## What is expected
Would you return the lines between the one holding "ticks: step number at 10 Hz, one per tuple" and the one holding "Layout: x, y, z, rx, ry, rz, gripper", inclusive, and only those, exactly as they stand in the listing below?
━━━ Dataset content ━━━
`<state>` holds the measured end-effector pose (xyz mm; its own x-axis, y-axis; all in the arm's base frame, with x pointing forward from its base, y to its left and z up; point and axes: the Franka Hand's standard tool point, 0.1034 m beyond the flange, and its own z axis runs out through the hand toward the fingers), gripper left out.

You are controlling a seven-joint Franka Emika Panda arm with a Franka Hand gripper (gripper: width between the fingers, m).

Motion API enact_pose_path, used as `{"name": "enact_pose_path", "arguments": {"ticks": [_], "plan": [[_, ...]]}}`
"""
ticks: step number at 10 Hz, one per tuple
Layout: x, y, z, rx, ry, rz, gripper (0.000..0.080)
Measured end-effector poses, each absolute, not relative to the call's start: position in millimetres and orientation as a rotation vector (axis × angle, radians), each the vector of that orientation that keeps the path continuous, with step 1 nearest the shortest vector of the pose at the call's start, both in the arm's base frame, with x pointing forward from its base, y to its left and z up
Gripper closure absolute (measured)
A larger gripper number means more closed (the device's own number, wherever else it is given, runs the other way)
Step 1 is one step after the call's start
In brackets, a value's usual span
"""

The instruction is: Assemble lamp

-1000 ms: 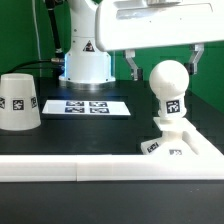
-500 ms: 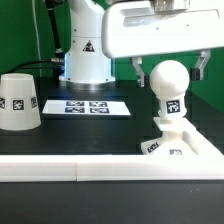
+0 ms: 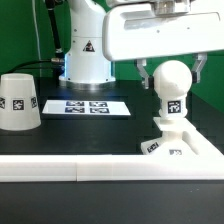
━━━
## Your response
ticks: step number at 10 Hz, one per tuple
Layout: x, y, z, rx, ry, rz, gripper (0.000..0.080)

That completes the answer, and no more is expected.